**DATA EXCERPTS:**
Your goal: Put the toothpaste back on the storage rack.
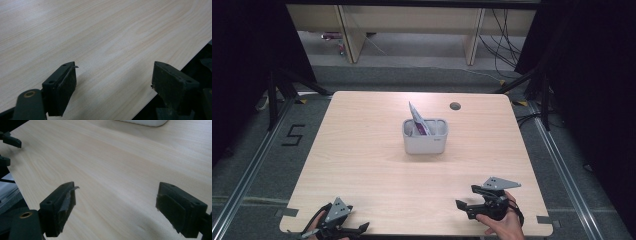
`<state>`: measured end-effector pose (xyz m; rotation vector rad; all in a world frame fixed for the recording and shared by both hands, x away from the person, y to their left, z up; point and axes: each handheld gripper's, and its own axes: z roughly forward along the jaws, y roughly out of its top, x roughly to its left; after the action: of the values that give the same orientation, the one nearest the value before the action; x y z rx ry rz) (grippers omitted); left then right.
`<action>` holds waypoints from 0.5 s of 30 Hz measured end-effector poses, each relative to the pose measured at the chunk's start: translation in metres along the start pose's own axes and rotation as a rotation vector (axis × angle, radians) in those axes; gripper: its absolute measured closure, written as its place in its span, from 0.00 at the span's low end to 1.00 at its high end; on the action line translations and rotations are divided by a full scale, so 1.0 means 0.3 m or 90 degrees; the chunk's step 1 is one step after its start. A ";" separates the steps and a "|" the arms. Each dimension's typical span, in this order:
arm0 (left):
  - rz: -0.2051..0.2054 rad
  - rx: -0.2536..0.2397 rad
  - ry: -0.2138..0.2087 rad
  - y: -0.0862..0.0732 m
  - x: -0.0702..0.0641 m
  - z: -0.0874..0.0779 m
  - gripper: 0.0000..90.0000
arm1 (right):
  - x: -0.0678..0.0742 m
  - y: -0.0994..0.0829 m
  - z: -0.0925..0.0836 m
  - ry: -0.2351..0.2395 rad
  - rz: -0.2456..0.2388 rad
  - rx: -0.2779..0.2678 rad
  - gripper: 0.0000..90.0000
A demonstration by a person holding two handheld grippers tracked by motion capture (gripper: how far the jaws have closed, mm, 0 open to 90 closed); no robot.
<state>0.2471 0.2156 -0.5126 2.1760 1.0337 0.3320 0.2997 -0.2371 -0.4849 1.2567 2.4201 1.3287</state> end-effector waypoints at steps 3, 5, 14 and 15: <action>0.000 -0.001 0.002 0.000 -0.001 0.000 0.21 | -0.003 -0.013 -0.007 -0.016 -0.017 0.005 0.18; 0.000 0.001 0.001 0.000 -0.001 0.000 0.21 | 0.004 -0.021 -0.013 -0.016 -0.003 0.012 0.18; 0.000 -0.002 0.003 -0.003 -0.001 0.003 0.21 | 0.007 -0.049 -0.031 -0.033 -0.017 0.034 0.18; 0.000 -0.002 0.003 -0.002 -0.001 0.003 0.21 | 0.005 -0.051 -0.033 -0.043 -0.034 0.035 0.18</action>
<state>0.2469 0.2153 -0.5137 2.1738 1.0348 0.3394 0.2849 -0.2469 -0.4898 1.2198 2.4424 1.1939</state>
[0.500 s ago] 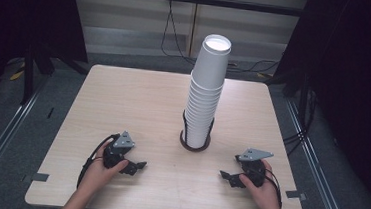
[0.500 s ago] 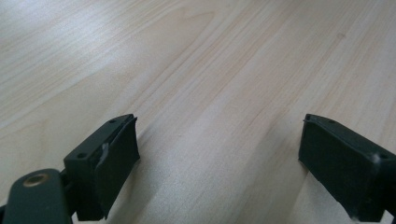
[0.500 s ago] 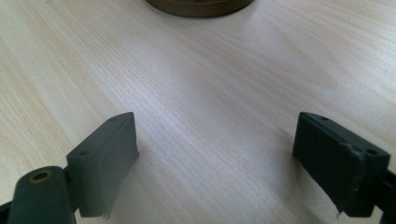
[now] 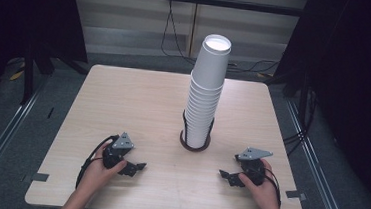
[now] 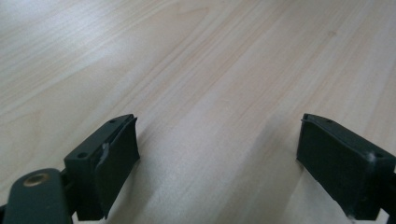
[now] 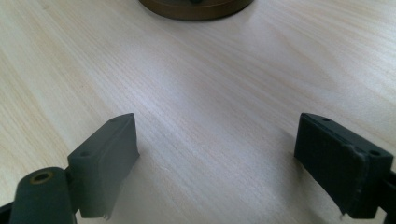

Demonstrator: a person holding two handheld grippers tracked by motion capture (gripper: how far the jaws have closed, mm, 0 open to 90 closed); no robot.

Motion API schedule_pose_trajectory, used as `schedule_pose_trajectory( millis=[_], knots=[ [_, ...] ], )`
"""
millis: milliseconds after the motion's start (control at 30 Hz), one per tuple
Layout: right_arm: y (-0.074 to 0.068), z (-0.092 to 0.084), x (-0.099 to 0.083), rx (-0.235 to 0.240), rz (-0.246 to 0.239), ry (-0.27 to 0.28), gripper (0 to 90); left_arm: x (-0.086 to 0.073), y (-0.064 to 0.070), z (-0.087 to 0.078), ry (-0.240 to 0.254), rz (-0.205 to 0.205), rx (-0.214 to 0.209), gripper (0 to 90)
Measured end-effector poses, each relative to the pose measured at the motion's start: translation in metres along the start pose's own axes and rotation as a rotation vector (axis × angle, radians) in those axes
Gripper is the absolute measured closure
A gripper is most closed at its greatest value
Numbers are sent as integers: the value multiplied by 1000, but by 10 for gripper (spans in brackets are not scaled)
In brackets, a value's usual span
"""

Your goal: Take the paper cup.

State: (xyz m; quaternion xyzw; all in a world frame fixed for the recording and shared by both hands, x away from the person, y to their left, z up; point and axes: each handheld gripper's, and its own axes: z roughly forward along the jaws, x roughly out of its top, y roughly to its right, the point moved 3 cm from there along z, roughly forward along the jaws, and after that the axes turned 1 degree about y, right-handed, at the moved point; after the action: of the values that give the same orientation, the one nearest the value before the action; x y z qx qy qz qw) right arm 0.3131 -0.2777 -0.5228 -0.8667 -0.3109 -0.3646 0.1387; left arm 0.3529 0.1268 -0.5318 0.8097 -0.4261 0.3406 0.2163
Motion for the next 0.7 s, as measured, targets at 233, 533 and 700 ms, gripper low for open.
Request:
schedule_pose_trajectory(
  millis=[233, 533, 700],
  knots=[
    [-6, -5, 19, 62, 10, -6, 135, 9, -6, -8, -8, -91, -59, 156],
    [-8, -13, 35, 86, -1, 24, 136, 55, -12, -28, 59, -104, -90, 154],
    [-6, -19, 45, 141, 32, 45, 135, 86, -15, -39, 63, -84, -86, 152]
  ],
)
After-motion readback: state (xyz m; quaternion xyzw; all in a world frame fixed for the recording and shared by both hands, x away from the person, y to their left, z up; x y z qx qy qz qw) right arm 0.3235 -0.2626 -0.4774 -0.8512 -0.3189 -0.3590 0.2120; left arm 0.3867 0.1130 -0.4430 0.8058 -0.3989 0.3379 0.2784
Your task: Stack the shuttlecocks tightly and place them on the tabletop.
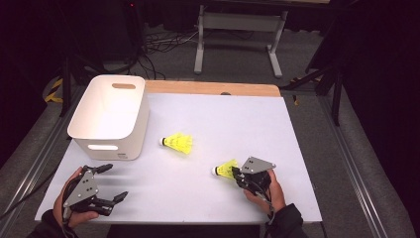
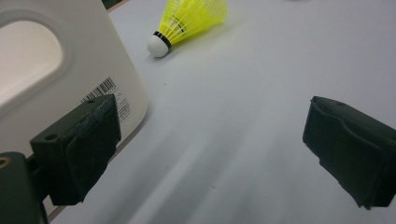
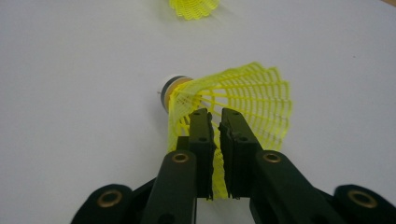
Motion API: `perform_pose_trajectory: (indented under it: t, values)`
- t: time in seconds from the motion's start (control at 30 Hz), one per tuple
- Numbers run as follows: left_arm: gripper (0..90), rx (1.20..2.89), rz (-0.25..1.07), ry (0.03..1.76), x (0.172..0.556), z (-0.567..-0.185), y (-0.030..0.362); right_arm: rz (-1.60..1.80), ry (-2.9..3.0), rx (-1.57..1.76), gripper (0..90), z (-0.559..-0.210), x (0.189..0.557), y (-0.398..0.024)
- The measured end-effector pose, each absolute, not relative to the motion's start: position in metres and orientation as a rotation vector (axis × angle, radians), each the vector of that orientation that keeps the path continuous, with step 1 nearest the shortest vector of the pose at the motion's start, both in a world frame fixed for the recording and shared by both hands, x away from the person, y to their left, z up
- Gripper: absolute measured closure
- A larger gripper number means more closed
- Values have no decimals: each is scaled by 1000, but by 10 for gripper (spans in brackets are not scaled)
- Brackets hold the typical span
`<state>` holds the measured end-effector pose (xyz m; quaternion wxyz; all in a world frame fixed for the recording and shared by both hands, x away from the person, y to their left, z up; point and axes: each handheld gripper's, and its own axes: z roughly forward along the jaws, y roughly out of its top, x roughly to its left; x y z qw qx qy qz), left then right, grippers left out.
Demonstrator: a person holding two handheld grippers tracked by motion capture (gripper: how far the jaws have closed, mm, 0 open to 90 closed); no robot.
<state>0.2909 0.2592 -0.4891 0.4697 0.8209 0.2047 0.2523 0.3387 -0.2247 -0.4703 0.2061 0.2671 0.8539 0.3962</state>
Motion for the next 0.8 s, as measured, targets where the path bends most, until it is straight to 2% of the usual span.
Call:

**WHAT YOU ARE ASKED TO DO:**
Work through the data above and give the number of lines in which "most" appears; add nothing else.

**TASK SOLUTION:**
2